Ada lima indikator dalam mengevaluasi performa komunikatif: performa ritual, hasrat, sosial, politis, dan enkulturasi.
Pertama, performa ritual terjadi secara teratur dan berulang dalam ritual personal, tugas, sosial, dan organisasi. Dalam hal ritual personal, Jokowi tak mengalami masalah karena nyaris tak ada perubahan ritual komunikasi Jokowi yang menjadi ciri khas dirinya.
Kebiasaan blusukan dan pola komunikasi horizontal memosisikan Jokowi terasa lebih dekat dengan rakyat. Populisme menjadi hal paling disukai oleh publik dari performa Jokowi.
Ritual tugas masih menunjukkan persoalan besar karena sering kali keinginan Jokowi dimaknai dan diterjemahkan berbeda oleh para menterinya.
Jokowi bertugas sebagai kepala pemerintahan yang harus memastikan arah dan kebijakan pemerintah berjalan sepengetahuan dan atas persetujuan dirinya. Ritual sosial menyisakan wajah ganda Jokowi.
Di satu sisi, mulai sukses mencari titik keseimbangan politik melalui hubungan sosial dengan beragam kekuatan politik berbeda, tetapi di sisi lain masih tergagap mewujudkan hubungannya dengan rakyat yang berharap banyak pada Jokowi.
Ritual organisasi masih mengecewakan, terutama dalam koordinasi lintas sektoral di antara para menteri. Silang sengketa antarmenteri masih sering meletup di ruang publik dan baru terkesan menjadi permainan tingkat tinggi dengan risiko tinggi. Belum benar-benar berimplikasi pada hasil yang menjadi kebutuhan dan tuntutan masyarakat banyak.
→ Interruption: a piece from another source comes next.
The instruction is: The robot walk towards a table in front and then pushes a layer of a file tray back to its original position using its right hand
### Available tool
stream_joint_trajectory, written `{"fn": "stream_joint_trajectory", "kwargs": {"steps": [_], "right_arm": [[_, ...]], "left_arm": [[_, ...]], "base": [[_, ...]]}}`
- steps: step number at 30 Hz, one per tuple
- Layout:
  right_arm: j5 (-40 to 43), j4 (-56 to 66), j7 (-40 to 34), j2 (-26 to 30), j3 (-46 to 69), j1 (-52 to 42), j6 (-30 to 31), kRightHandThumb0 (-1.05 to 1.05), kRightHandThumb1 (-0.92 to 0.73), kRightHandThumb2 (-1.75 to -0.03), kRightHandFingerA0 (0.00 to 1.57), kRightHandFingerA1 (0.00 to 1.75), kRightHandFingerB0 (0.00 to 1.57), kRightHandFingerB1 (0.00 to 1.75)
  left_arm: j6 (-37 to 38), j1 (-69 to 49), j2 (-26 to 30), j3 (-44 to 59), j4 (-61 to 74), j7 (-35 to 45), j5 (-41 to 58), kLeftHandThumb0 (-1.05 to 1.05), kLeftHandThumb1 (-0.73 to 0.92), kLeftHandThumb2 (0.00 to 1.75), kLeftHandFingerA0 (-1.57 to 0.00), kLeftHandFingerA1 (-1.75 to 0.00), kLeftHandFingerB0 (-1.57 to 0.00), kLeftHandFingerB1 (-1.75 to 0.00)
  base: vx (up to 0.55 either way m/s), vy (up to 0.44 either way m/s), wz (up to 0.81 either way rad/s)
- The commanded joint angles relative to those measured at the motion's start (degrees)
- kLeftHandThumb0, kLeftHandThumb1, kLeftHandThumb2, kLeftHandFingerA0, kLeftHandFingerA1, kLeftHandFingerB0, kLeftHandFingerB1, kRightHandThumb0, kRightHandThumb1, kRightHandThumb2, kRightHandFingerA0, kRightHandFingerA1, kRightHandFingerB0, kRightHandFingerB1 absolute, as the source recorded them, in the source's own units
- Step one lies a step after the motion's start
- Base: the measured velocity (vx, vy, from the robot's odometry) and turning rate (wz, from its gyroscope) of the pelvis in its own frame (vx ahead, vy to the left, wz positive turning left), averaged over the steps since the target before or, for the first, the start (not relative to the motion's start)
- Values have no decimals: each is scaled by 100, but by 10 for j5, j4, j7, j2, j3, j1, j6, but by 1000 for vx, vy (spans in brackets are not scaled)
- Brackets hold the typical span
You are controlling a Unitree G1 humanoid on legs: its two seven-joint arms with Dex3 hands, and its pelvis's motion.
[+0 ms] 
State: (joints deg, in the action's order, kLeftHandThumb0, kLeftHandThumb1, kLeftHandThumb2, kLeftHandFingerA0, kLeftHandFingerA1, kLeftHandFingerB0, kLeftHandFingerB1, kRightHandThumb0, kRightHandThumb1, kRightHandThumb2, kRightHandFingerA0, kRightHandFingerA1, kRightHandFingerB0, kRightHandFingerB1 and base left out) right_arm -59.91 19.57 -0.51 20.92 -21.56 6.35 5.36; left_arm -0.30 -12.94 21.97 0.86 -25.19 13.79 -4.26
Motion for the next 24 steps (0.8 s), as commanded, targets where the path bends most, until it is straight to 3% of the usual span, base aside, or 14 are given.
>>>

Kedua, performa hasrat yang senantiasa digelorakan Jokowi sejak lama, yakni revolusi mental. Hasrat melakukan revolusi mental harusnya menjadi soko guru utama perubahan bangsa saat ini dan ke depan, tetapi dalam gerak pelaksanaannya, hasrat itu belum meyakinkan dalam konteks implementasi beragam kebijakan.